# Poliquin Supplements



## coolcanary (Jul 4, 2008)

After reading much about them on T Nation I am keen to find a local European source rather than go through all the hassle of paying custom charges and VAT. Does anyone know of where to find them? Preferably here in the UK.

Thanks.


----------



## Tall (Aug 14, 2007)

coolcanary said:


> After reading much about them on T Nation I am keen to find a local European source rather than go through all the hassle of paying custom charges and VAT. Does anyone know of where to find them? Preferably here in the UK.
> 
> Thanks.


What specifically are you after...?

Most are just fancy dressed versions of what can be found in Holland and Barratt


----------



## coolcanary (Jul 4, 2008)

My mate has got very lean using Poliquin's Fenuplex and fish oil.

I have used maximuscle's fenugreek and solgar's fish oil and only ended up smelling of curry and fish respectively. I also know a few guys in the States who swear by his stuff, so am curious to try out the quality of a few varied products.


----------



## EXTREME (Aug 5, 2005)

Cool, you were using a Maximuscle product, were you expecting much to happen other that your wallet being lighter?
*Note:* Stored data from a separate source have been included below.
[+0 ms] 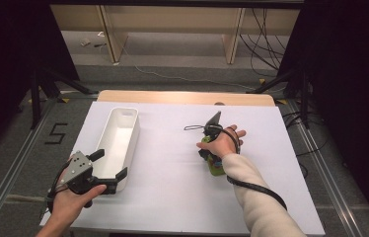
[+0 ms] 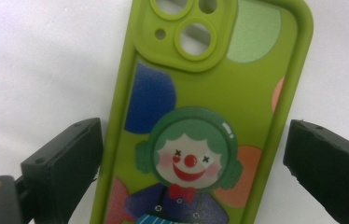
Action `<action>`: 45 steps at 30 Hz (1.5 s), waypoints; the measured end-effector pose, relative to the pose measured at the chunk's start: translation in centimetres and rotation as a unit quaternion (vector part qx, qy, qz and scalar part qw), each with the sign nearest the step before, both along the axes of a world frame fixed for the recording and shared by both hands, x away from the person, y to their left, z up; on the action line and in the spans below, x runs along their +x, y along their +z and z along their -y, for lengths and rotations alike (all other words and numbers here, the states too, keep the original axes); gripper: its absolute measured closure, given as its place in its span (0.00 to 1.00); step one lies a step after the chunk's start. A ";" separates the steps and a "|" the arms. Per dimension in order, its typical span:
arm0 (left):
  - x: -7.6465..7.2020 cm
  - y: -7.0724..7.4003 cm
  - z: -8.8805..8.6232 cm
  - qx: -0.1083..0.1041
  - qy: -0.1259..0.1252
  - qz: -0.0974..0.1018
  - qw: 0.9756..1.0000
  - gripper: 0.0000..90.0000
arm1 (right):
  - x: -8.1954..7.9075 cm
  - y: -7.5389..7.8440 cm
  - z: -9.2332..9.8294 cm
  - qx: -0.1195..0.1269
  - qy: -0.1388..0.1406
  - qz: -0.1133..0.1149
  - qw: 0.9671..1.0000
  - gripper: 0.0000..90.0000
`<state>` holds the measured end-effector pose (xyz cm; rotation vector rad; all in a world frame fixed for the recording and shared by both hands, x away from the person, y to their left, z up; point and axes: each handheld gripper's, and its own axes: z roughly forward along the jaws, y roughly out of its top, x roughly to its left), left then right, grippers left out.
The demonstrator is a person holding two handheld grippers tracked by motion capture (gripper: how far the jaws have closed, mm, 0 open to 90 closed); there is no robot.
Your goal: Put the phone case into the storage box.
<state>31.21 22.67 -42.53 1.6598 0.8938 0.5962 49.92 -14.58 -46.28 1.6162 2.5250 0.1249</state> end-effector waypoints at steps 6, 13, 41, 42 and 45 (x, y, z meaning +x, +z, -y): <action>0.0 0.0 0.0 0.000 0.000 0.000 1.000 0.00 | 0.0 0.0 -0.1 0.002 -0.019 -0.011 1.000 0.08; 0.0 0.0 0.0 0.000 0.000 0.000 1.000 0.00 | 0.1 0.0 -0.2 -0.002 -0.030 -0.022 0.999 0.08; 0.0 0.0 0.0 0.001 -0.003 0.001 1.000 0.00 | 0.4 0.0 -0.4 -0.011 -0.036 -0.032 0.999 0.11; 0.0 0.0 0.0 0.001 -0.003 0.001 1.000 0.00 | 0.4 0.0 -0.4 -0.012 -0.035 -0.032 0.999 0.11; 0.0 0.0 0.0 0.001 -0.003 0.001 1.000 0.00 | 0.4 0.1 -0.4 -0.011 -0.036 -0.033 0.999 0.12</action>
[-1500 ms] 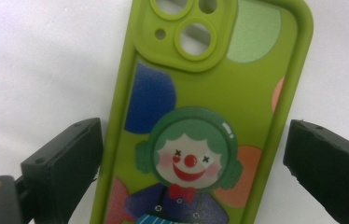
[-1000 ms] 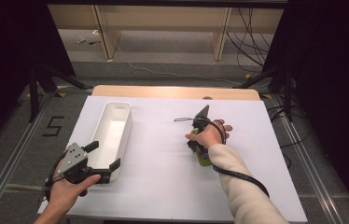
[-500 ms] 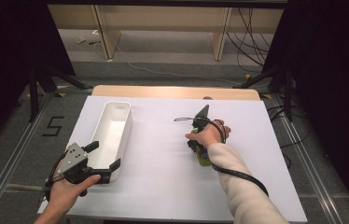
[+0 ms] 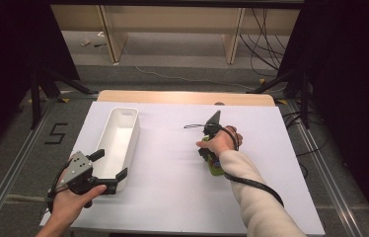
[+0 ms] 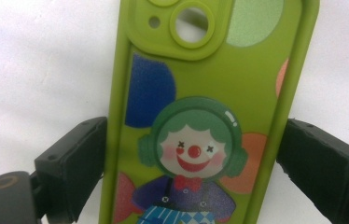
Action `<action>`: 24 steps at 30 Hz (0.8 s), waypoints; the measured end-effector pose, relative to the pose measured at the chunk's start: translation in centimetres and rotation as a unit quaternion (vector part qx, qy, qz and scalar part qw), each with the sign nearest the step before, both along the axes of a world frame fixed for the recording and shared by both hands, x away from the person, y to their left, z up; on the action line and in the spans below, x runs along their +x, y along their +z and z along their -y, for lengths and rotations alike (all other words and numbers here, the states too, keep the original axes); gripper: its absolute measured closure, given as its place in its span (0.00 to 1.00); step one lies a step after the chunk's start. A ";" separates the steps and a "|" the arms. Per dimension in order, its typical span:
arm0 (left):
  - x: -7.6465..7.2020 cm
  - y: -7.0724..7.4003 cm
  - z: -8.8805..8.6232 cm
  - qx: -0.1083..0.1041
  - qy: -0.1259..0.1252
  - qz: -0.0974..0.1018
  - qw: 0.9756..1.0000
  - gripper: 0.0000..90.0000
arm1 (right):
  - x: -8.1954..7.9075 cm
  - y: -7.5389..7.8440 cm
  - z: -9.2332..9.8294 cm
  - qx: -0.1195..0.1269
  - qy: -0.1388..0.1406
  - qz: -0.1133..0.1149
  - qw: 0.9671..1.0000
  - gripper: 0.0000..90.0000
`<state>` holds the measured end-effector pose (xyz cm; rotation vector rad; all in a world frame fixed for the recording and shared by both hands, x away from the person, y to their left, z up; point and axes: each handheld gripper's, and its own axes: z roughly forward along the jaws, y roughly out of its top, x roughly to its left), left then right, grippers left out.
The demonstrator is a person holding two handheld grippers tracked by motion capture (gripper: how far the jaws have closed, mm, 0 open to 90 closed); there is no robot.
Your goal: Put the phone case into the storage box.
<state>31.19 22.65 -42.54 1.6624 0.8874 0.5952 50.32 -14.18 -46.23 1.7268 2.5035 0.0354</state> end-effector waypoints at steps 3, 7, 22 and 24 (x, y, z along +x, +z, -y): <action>0.0 0.0 0.0 0.000 0.000 -0.001 1.000 0.00 | 0.0 0.0 0.0 0.000 -0.001 -0.001 1.000 0.13; 0.0 0.0 0.0 0.000 0.000 0.000 1.000 0.00 | 0.0 0.0 -0.1 -0.001 -0.001 -0.002 1.000 0.14; 0.0 0.0 0.0 0.000 0.000 -0.001 1.000 0.00 | 0.1 0.1 0.0 0.002 -0.005 -0.007 1.000 0.16; 0.0 0.0 0.0 0.000 0.000 -0.001 1.000 0.00 | 0.1 0.1 0.0 0.002 -0.006 -0.008 1.000 0.16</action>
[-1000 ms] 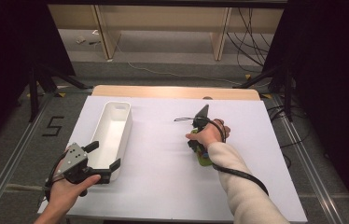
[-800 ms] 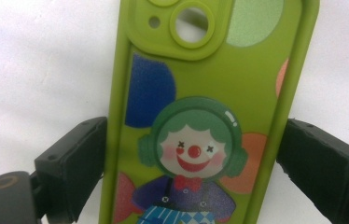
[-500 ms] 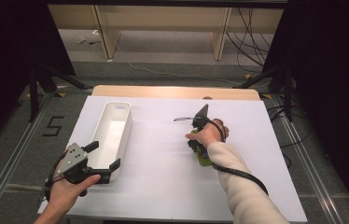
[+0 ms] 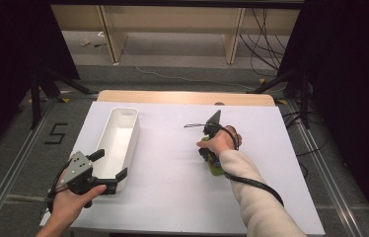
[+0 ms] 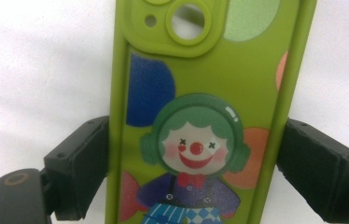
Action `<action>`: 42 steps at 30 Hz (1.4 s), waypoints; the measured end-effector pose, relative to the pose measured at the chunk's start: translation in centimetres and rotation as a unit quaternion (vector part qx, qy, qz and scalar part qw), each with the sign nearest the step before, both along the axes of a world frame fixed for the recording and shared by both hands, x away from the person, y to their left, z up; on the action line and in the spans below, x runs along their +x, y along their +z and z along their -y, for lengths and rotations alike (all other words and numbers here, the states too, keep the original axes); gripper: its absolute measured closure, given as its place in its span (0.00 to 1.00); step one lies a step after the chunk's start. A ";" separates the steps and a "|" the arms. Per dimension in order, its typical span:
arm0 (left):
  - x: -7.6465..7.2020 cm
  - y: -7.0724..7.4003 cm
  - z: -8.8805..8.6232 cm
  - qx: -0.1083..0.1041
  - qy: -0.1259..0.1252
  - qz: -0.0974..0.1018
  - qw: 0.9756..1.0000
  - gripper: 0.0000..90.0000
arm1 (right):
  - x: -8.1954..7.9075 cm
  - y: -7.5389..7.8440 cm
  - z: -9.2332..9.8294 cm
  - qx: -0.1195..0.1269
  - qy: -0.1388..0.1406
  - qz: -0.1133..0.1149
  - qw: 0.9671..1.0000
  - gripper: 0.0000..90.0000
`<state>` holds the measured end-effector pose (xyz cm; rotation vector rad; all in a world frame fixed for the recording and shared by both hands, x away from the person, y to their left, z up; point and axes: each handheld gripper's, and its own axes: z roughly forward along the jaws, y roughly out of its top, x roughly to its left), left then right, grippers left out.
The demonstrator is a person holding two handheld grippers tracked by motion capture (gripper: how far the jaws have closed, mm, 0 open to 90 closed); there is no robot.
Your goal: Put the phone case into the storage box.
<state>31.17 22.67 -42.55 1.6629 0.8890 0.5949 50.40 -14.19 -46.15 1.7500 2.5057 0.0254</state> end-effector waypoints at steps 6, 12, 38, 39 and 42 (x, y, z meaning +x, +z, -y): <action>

I think the side effect of the Solgar product is to be expected, fish oils aren't going to smell of much else other than fish, I can't see that changing from one manufacturer to another.


----------



## coolcanary (Jul 4, 2008)

The solgar stuff made ME smell of fish oil, so it wasn't simply a case of the product itself smelling. After a week I was giving off a pungent eau de Grimsby.


----------



## Tall (Aug 14, 2007)

coolcanary said:


> The solgar stuff made ME smell of fish oil, so it wasn't simply a case of the product itself smelling. After a week I was giving off a pungent eau de Grimsby.


Solgar stuff is pricey from memory.

Do it if you are that set on it. Don't expect miracles.


----------



## EXTREME (Aug 5, 2005)

I love the l'eau de Grimsby comment, the Grimsby tourist board would love you Cool!


----------



## Halfman halfbiscuit (Apr 4, 2008)

Solgar make the best multi vit/min on the market along with Quest..
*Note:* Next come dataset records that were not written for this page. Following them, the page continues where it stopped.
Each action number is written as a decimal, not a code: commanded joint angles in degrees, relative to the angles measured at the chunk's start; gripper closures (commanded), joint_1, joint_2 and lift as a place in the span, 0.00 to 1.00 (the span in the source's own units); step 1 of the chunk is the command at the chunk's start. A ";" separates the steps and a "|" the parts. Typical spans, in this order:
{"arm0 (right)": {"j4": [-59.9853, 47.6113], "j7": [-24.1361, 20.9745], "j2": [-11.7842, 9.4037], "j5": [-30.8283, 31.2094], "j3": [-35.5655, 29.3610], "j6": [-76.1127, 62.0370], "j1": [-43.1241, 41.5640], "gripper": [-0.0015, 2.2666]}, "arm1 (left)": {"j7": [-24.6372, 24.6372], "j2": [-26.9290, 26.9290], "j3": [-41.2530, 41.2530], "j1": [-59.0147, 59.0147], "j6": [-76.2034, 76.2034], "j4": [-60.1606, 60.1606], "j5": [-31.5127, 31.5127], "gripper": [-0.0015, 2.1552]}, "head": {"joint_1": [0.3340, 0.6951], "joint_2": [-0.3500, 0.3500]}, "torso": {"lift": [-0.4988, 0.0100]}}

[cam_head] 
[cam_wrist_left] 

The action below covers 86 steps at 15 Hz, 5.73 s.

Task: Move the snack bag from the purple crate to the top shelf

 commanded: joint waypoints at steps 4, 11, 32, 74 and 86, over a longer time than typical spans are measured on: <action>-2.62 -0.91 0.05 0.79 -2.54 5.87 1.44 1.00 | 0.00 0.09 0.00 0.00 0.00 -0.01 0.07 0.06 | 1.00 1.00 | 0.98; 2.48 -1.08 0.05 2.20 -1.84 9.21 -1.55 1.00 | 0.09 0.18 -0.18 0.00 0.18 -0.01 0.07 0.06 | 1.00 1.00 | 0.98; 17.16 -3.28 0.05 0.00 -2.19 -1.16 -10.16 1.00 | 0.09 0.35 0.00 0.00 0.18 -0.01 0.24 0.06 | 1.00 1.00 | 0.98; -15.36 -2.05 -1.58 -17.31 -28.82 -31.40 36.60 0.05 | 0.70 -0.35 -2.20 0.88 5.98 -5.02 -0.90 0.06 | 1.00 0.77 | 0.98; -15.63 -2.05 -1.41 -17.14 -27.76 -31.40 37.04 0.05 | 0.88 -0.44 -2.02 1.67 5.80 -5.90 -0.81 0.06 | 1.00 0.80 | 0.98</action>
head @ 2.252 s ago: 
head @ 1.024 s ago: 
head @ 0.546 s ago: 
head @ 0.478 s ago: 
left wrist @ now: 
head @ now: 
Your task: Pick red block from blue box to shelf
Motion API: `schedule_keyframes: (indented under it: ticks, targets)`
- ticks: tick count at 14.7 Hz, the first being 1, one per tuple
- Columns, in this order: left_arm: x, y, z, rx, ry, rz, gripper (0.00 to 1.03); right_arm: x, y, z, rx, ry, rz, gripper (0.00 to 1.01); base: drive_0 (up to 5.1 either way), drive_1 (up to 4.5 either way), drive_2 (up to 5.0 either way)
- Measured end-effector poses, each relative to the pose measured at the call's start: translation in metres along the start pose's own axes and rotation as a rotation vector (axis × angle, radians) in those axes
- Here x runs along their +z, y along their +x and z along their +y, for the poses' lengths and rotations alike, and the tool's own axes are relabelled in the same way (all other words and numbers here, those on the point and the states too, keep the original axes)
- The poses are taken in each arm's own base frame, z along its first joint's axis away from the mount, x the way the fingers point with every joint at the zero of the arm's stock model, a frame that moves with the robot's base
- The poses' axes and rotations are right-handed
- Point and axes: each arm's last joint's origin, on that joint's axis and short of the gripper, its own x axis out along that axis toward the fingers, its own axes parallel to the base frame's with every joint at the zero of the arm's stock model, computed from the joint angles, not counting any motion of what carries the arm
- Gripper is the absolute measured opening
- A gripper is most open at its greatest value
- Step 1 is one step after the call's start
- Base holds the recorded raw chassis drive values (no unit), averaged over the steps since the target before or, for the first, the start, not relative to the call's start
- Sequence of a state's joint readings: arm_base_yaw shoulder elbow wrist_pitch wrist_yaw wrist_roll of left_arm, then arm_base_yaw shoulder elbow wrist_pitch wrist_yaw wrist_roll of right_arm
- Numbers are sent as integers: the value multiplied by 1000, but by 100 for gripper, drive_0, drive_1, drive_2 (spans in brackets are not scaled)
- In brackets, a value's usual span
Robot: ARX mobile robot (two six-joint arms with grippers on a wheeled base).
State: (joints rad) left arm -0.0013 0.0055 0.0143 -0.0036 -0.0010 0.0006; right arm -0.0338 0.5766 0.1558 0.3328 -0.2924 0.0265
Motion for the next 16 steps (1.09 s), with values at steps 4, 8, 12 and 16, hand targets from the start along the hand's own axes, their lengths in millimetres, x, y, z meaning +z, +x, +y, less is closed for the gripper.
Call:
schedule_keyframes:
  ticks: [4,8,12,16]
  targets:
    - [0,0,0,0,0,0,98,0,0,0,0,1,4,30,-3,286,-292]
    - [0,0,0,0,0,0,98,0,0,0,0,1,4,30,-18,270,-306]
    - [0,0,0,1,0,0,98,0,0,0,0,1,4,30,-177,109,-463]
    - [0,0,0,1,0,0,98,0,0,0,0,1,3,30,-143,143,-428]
TBH I usually tell people to just go out and try a supplement and see how *they* react to it and not to 100% rely on other peoples comments as there are always people out there that don`t follow the instructions properly or are eating a crappy diet and then the *supplement* will do a lot less for them if diet is weak..


----------



## Tall (Aug 14, 2007)

Halfman halfbiscuit said:


> Solgar make the best multi vit/min on the market along with Quest..
> 
> TBH I usually tell people to just go out and try a supplement and see how *they* react to it and not to 100% rely on other peoples comments as there are always people out there that don`t follow the instructions properly or are eating a crappy diet and then the *supplement* will do a lot less for them if diet is weak..


Define best multi vit/min...


----------



## coolcanary (Jul 4, 2008)

I have found a place that seems to stock a lot of Poliquin supplements.

Now to decide what to buy..


----------



## 3752 (Jan 7, 2005)

i would love to see these studies he speaks of, were his products are the only ones to produce results?


----------



## Halfman halfbiscuit (Apr 4, 2008)

Tall said:


> Define best multi vit/min...


Through my own and other peoples experiances we found that the best quality of ingredients and general feeling that the supplement(s) was working were from Solgar & Quests range of multi vits/mins. There ratios were also much better and not over the top compaired with the *general* route that bbing like manufacturers etc seem to take with the *more is better* mentality that still seems so engrained within the sport at all levels.

My own preference is Quest as it is slightly cheaper tha Solgar and does the job that I want it to do for me.


----------



## IgnitePT (Sep 21, 2010)

I have just started to use Poliquin supplements. I am using EPA Fish Oil, Collagen Complex and Allostatic Stamina. I do feel considerably better, more energetic (presumably the fish oil / allostatic) and less worry lines from the collagen (well I think that is what has made the difference).


----------



## Old Yin (Jul 27, 2014)

ignitePT said:


> I have just started to use Poliquin supplements. I am using EPA Fish Oil, Collagen Complex and Allostatic Stamina. I do feel considerably better, more energetic (presumably the fish oil / allostatic) and less worry lines from the collagen (well I think that is what has made the difference).


How would fish oil make you more energetic ?? What in your fish oil ?


----------



## EXTREME (Aug 5, 2005)

Fish oil is a fat, it is pure energy.

Making you feel more energetic could be more a placebo effect than anything


----------



## Max1466868006 (Feb 16, 2010)

Poliquin has marketed his brand well, the crossfitters think it's the only one to trust. His stuff is good, but it's expensive.


----------



## OptimumPT1466868046 (May 27, 2014)

Is it being pushed on PT courses now? Some newly trained are pushing this stuff on clients.


----------



## splinter1466867924 (Aug 5, 2005)

He's actually left his own company now from what I understand.

So now you have the poliquin group in its stead.


----------